Figure 13 depicts one aspect of the Specification where a Process in a Metaverse Instance requests a Process in another Metaverse Instance to perform an Action by relying on the Instances’ Resolution Service.
Figure 13 – Resolution and Conversion Services
The MPAI-MMM – Architecture Working Draft (html, pdf) is published with a request for Community Comments level and expected to be finally approved on 29 September 2023.
10 Neural Network Watermarking (MPAI-NNW)
Neural Network Watermarking is a standard whose purpose is to enable watermarking technology providers to qualify their products by providing the means to measure, for a given size of the watermarking payload, the ability of:
- The watermark inserter to inject a payload without deteriorating the NN performance.
- The watermark detector to recognise the presence of the inserted watermark when applied to:
- A watermarked network that has been modified (e.g., by transfer learning or pruning)
- An inference of the modified model.
- The watermark decoder to successfully retrieve the payload when applied to:
- A watermarked network that has been modified (e.g., by transfer learning or pruning)
- An inference of the modified model.
- The watermark inserter to inject a payload at a measured computational cost in a given processing environment.

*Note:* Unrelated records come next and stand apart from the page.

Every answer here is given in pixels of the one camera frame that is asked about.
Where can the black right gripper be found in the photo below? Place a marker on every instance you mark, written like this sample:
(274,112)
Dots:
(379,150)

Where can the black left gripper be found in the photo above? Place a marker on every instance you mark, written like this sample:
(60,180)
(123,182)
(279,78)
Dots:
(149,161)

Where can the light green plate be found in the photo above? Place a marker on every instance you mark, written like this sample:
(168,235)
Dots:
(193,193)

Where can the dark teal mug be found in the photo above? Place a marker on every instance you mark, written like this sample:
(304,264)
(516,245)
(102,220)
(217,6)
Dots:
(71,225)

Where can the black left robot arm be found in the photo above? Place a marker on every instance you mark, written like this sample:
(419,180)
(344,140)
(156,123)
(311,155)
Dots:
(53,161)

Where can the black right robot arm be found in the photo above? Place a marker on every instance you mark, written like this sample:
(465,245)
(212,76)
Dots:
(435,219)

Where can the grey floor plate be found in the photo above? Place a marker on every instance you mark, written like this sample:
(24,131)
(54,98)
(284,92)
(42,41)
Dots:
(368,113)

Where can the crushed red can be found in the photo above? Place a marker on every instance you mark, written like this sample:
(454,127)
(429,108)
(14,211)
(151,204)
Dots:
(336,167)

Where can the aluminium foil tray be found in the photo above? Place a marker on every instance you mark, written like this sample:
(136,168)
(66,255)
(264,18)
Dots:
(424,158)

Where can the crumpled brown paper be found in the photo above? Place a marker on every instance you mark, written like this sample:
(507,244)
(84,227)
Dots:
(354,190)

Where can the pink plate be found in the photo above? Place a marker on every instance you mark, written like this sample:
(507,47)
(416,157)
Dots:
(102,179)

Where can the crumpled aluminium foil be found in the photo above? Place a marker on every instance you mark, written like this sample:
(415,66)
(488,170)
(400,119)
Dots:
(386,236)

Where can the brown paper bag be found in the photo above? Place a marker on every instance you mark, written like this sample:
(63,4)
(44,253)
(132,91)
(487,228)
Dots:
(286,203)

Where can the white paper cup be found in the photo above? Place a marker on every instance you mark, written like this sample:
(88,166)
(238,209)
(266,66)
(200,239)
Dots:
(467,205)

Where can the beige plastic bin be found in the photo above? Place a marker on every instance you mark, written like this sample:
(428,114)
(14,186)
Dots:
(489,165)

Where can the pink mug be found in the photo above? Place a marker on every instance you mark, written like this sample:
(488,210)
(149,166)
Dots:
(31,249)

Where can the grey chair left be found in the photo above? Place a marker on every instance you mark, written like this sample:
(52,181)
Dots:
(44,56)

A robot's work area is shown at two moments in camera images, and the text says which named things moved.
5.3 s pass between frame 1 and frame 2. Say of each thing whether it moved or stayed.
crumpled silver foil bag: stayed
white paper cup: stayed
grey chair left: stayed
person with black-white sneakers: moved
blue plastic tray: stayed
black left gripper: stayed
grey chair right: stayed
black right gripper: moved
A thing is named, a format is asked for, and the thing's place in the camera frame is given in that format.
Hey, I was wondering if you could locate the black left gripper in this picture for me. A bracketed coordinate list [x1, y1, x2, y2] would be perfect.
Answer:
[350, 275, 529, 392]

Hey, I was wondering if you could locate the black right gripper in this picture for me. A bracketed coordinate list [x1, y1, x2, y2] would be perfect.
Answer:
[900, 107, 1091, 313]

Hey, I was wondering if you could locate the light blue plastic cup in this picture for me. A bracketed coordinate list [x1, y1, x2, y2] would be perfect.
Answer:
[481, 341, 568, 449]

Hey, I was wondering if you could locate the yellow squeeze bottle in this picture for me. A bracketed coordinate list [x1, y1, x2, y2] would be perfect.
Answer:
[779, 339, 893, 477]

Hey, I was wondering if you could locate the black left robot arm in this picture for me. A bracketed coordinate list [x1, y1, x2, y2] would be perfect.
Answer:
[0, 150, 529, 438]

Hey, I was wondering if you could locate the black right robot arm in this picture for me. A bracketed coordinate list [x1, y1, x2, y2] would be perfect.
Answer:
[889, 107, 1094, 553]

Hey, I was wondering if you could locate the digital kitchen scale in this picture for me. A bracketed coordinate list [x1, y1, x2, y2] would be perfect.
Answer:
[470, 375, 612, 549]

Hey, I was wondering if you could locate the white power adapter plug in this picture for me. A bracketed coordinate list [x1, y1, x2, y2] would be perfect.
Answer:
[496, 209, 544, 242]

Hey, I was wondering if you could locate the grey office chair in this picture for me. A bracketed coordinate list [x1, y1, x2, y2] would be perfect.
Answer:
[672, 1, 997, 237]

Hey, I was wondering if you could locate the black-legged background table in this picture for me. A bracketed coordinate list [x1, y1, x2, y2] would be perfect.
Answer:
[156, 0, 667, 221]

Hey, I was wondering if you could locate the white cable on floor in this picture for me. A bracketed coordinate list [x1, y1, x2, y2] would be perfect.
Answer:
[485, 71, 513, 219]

- The watermark detector/decoder to detect/decode a payload from a watermarked model or from any of its inferences, at a measurable computational cost, e.g., execution time in a given processing environment.
Figure 14 depicts the configuration of one particular use of MPAI-NNW.
Figure 14 – Robustness evaluation of a Neural Network
The Neural Network Watermarking Technical Specification is available here.